L’élévation des travées de la nef est à trois étages, les grandes arcades, ayant une hauteur sensiblement égale à celle de l’ensemble du triforium et des fenê­tres hautes. Le triforium ménage un passage en avant du mur goutterot. Ce type d’élévation est fréquent dans plusieurs églises du Laonnois et du Soissonnais le proto­type en est sans doute l’église de Saint-Yved de Braine, modèle repris plus tard, dans notre région, à Taverny et à Andrésy.

C’est par son système de voûtes d’ogives que se distingue l’église de Nesles. Les voûtes de la nef, divi­sées en six parties, ne comportent pas l’alternance habituelle de piles fortes et de piles faibles. L’arc doubleau médian retombe par une colonnette sur le bandeau du triforium, au sommet des grandes arcades. Celles-ci, légèrement surbaissées, reposent sur des piles à tambours cylindriques qui reçoi­vent en outre les retombées des arcs d’ogives et des doubleaux. Il s’agit là de l’exemple, peut- être le plus ancien connu, de l’adaptation à un édifice de proportions restreintes d’un système de voûtement habituellement réservé aux grandes cathédrales mais qu’à Nesles la largeur du vaisseau ne justifiait pas.

On en connaît d’autres réalisations contemporaines (à Voulton ou Rosay-en-Brie) ou plus tardives (à Levroux dans l’Indre ou à Saint-Pierre-le-Guillard, à Bourges).

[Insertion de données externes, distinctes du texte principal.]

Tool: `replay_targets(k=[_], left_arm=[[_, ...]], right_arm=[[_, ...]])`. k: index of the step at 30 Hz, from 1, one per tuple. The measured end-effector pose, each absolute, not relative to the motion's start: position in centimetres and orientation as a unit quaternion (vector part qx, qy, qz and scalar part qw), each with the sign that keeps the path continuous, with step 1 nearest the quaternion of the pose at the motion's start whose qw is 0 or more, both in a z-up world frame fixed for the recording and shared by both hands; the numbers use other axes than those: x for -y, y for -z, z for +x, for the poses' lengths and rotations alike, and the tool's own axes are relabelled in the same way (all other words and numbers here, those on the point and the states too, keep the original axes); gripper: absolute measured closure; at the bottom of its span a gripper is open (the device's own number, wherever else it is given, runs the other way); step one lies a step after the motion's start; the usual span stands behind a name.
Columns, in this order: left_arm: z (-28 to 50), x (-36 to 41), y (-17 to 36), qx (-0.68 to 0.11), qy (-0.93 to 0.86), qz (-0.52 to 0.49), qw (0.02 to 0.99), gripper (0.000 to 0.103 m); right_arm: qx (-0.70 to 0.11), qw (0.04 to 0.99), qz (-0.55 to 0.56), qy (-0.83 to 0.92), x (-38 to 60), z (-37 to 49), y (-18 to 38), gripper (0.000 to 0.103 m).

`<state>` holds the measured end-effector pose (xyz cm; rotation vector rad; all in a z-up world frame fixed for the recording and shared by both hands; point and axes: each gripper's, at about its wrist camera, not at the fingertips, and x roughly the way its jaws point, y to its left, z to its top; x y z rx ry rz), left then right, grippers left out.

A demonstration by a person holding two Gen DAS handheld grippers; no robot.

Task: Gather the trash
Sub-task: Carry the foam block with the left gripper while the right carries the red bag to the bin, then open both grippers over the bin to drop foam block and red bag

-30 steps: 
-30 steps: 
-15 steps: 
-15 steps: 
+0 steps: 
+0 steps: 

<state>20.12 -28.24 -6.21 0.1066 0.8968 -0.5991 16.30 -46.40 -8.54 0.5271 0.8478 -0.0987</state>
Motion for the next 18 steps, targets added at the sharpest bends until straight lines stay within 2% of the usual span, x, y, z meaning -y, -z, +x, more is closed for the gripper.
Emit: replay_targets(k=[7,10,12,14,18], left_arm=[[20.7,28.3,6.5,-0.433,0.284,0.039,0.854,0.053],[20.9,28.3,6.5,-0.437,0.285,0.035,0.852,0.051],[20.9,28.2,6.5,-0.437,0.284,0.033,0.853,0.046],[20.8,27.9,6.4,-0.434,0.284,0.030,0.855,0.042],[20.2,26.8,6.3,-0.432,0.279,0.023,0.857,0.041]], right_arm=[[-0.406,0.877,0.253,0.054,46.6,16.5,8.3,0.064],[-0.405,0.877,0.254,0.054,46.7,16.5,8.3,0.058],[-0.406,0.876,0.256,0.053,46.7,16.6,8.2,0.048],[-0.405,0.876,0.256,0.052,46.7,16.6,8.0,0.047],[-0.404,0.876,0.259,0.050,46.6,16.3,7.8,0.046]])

Les chapiteaux des piles, au moins ceux qu’une restauration excessive n’a pas dénaturés, notamment ceux de la première travée et d’une partie de la seconde, ont d’imposantes corbeilles ornées de feuilles, de perles et de fruits. Enfin, on notera la qualité de la sculpture des petits chapiteaux des colonnettes du triforium.

Le chœur est plus simple : son élévation ne comporte que deux niveaux ; le soubassement, très élevé, de même hauteur que les grandes arcades, est resté nu, seulement rythmé par la retombée des colonnettes les grandes baies, très élancées, descendent par un large glacis jusqu’à un bandeau intermédiaire, continuant celui de la nef.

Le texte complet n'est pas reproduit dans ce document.